• _Task objective_:
Please write out the complete listing that follows, exactly as it reads.

• _Supplied material_:

——

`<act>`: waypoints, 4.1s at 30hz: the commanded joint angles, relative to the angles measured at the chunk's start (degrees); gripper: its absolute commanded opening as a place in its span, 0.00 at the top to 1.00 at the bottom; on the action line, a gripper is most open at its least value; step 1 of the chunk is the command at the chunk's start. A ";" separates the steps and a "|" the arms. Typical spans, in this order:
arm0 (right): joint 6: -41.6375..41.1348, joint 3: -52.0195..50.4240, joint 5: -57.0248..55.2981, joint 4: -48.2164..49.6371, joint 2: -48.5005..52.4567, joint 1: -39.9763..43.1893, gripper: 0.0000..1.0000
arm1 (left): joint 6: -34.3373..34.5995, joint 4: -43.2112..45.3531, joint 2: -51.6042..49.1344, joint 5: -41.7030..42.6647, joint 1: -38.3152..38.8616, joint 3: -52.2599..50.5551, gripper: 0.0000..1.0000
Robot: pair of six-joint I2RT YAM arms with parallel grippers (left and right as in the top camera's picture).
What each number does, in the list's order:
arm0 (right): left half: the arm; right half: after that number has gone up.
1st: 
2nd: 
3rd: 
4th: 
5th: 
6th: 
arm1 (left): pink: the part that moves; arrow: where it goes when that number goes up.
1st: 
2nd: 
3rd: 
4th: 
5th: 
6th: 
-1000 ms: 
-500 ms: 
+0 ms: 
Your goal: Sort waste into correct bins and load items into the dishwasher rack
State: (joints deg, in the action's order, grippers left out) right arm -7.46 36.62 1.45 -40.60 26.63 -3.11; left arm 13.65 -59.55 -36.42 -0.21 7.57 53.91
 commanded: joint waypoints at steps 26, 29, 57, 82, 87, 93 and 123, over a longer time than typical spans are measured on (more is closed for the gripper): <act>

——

• _Exercise result_:
`<act>`: waypoints, 4.1s at 30hz: the commanded joint angles, relative to the angles measured at the chunk's start (degrees); gripper: its absolute commanded opening as a place in its span, 0.00 at the top to 1.00 at the bottom; on the action line, a gripper is most open at its least value; step 1 of the chunk is the command at the chunk's start. A ";" separates the steps and a "|" the arms. Typical spans, in this order:
arm0 (right): joint 6: -41.6375..41.1348, joint 3: -52.0195..50.4240, joint 5: -57.0248..55.2981, joint 4: -48.2164..49.6371, joint 2: -48.5005..52.4567, joint 1: -39.9763..43.1893, gripper: 0.0000..1.0000
arm1 (left): joint 6: -34.3373..34.5995, joint 4: -43.2112..45.3531, joint 2: -51.6042..49.1344, joint 5: -41.7030..42.6647, joint 1: -38.3152..38.8616, joint 3: -52.2599..50.5551, gripper: 0.0000..1.0000
Robot: pair of six-joint I2RT YAM arms with parallel grippers (left and right as in the top camera's picture).
What each number does, in the list's order:
arm0 (right): left half: the arm; right half: after that number has gone up.
1st: 
2nd: 
3rd: 
4th: 
5th: 
6th: 
arm1 (left): pink: the part that moves; arrow: where it goes when that number goes up.
1st: 
2nd: 
3rd: 
4th: 
5th: 
6th: 
-1000 ms: 
-500 ms: 
+0 ms: 
Your goal: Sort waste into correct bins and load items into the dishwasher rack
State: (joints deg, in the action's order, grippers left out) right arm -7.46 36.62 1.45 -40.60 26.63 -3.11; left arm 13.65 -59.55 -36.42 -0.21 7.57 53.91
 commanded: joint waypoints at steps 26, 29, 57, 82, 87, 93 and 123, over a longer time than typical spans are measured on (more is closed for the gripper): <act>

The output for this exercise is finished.